Guai a fare polemica quindi, bisogna stare vicini alla squadra anche in modo concreto e la campagna abbonamenti arriva a pennello in tal senso: «Ho sentito di polemiche sterili sugli abbonamenti, ma di cosa stiamo parlando? 7 euro a partita? 8 euro a partita? Quello che dico a tutti è che, al di là del fatto che mi sembra una cifra accettabile, anche se si dovesse dare qualche euro in più sono euro usati per la crescita della Pro Patria. Stop alla botte piena e alla moglie ubriaca, rimbocchiamoci le maniche e diamo una mano noi per primi alla rinascita di questa gloriosa squadra».
Non solo tifosi però, siamo andati a parlare anche con le istituzioni trovando la disponibilità del già assessore Alberto Armiraglio che non nasconde l’entusiasmo per il nuovo corso a firma Testa: «Siamo contenti per il fatto che la società sia tornata in mano a persone di Busto, purtroppo le retrocessioni e il calcio scommesse non hanno aiutato la piazza ad avvicinarsi nell’ultimo periodo ma siamo pronti a supportare la dirigenza in un lavoro a 360 gradi che torni a coinvolgere i vecchi tifosi ma anche quelli nuovi, quelli che potranno scoprire una Pro Patria bella come un tempo».

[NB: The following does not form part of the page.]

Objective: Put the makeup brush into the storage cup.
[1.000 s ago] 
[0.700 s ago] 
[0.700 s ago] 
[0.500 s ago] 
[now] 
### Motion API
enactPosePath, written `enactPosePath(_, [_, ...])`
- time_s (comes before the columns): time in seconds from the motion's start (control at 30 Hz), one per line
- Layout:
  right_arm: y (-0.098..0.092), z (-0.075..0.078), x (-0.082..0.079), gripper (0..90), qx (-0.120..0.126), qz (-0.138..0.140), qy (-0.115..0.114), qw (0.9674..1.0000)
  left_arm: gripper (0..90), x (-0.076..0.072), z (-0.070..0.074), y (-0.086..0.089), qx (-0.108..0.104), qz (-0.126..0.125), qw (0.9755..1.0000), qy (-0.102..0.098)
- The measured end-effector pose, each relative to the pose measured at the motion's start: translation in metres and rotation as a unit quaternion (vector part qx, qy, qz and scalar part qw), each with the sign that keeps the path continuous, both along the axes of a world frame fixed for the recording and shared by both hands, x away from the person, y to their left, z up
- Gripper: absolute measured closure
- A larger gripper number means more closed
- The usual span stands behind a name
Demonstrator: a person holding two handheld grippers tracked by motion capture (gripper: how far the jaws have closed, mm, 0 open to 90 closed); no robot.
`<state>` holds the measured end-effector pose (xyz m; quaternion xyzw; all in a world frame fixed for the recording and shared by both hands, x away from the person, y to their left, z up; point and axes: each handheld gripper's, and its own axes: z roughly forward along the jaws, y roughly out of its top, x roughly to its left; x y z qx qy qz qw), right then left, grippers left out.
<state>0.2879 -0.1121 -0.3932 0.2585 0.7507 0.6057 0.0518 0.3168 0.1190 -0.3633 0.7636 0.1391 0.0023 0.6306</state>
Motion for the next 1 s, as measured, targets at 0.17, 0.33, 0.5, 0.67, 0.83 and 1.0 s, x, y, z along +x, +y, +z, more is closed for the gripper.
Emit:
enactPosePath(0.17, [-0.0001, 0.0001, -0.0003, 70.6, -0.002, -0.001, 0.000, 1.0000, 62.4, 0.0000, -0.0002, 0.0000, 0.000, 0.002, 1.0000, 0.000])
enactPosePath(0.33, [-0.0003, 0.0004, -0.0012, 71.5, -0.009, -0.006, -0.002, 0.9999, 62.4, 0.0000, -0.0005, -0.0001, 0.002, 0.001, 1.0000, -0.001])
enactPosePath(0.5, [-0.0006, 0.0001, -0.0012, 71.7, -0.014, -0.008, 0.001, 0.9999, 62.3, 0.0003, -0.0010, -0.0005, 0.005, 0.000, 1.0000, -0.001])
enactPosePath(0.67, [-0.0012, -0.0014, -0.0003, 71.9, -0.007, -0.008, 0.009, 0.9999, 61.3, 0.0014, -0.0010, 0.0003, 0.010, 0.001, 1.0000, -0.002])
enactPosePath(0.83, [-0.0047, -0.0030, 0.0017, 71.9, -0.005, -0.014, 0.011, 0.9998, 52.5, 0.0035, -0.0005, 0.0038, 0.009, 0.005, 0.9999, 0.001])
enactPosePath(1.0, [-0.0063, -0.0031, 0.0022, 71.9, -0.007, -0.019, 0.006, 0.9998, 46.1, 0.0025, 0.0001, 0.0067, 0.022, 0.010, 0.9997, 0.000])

Contatti da altri imprenditori per aiutare la concretizzazione del progetto? «Qualcuno si è avvicinato ma ogni tipo di contatto è stato rimandato a dopo le ferie, speriamo che si possano concludere positivamente. Nessuno ha chiuso la porta in faccia, e questo è già un primo punto positivo, ma ci sono diverse cose da vedere e capire. Ultimamente c’è stata troppa anarchia, Patrizia Testa invece è ripartita dalle basi, con tutto quello che serve alla società, dirigenza inclusa, e questo è il miglior punto di partenza che si potesse auspicare».